* PROBLEM STATEMENT *
Nothing before the line containing "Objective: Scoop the" belongs in the answer; quote that line and all lines after it through the end of the material, word for word.

++++++++++

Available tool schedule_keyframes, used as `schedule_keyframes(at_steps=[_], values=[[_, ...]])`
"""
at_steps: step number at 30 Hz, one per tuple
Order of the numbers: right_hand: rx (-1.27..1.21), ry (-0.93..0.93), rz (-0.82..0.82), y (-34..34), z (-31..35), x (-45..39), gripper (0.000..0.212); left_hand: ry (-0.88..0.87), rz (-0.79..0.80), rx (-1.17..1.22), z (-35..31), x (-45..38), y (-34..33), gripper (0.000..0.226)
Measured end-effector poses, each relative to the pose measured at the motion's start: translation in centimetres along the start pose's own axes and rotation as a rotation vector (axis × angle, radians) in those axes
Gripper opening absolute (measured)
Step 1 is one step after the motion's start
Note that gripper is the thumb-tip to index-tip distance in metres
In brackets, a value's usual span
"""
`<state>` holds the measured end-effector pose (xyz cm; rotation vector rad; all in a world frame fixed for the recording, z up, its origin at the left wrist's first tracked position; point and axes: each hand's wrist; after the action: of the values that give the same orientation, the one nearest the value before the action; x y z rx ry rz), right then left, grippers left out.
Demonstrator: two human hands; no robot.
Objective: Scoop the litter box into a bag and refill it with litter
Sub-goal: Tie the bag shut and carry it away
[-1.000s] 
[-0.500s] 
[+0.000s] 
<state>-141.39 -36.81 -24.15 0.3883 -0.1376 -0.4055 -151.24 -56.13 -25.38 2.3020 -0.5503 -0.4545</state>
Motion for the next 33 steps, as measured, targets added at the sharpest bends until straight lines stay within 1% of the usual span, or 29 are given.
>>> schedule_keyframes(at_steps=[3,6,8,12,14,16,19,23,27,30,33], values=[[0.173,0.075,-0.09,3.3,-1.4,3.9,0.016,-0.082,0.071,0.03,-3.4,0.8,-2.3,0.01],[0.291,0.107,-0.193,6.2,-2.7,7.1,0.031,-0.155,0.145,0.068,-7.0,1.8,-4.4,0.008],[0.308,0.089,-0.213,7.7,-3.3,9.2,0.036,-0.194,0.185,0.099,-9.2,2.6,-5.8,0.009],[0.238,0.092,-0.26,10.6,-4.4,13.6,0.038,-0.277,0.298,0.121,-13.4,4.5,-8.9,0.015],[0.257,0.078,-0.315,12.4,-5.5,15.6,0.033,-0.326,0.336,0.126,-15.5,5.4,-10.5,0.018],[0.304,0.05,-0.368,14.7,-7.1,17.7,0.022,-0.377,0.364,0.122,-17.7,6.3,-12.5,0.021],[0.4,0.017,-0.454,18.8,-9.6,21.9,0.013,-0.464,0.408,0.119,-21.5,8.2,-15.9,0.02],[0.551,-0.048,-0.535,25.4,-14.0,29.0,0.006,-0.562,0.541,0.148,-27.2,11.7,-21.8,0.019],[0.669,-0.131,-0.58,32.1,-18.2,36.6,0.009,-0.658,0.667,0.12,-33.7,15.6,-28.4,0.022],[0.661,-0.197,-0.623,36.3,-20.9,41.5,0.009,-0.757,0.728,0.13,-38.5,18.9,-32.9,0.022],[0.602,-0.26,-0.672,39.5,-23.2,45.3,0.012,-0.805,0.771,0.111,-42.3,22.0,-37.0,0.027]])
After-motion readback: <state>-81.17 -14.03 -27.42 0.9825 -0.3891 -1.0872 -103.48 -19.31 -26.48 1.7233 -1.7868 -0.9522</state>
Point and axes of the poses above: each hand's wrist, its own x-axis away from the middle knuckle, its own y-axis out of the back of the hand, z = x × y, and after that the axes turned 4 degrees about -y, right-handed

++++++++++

* EXERCISE ANSWER *
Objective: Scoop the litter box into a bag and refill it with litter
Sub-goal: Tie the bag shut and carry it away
[-1.000s] 
[-0.500s] 
[+0.000s] 
<state>-141.39 -36.81 -24.15 0.3883 -0.1376 -0.4055 -151.24 -56.13 -25.38 2.3020 -0.5503 -0.4545</state>
Motion for the next 33 steps, as measured, targets added at the sharpest bends until straight lines stay within 1% of the usual span, or 29 are given.
>>> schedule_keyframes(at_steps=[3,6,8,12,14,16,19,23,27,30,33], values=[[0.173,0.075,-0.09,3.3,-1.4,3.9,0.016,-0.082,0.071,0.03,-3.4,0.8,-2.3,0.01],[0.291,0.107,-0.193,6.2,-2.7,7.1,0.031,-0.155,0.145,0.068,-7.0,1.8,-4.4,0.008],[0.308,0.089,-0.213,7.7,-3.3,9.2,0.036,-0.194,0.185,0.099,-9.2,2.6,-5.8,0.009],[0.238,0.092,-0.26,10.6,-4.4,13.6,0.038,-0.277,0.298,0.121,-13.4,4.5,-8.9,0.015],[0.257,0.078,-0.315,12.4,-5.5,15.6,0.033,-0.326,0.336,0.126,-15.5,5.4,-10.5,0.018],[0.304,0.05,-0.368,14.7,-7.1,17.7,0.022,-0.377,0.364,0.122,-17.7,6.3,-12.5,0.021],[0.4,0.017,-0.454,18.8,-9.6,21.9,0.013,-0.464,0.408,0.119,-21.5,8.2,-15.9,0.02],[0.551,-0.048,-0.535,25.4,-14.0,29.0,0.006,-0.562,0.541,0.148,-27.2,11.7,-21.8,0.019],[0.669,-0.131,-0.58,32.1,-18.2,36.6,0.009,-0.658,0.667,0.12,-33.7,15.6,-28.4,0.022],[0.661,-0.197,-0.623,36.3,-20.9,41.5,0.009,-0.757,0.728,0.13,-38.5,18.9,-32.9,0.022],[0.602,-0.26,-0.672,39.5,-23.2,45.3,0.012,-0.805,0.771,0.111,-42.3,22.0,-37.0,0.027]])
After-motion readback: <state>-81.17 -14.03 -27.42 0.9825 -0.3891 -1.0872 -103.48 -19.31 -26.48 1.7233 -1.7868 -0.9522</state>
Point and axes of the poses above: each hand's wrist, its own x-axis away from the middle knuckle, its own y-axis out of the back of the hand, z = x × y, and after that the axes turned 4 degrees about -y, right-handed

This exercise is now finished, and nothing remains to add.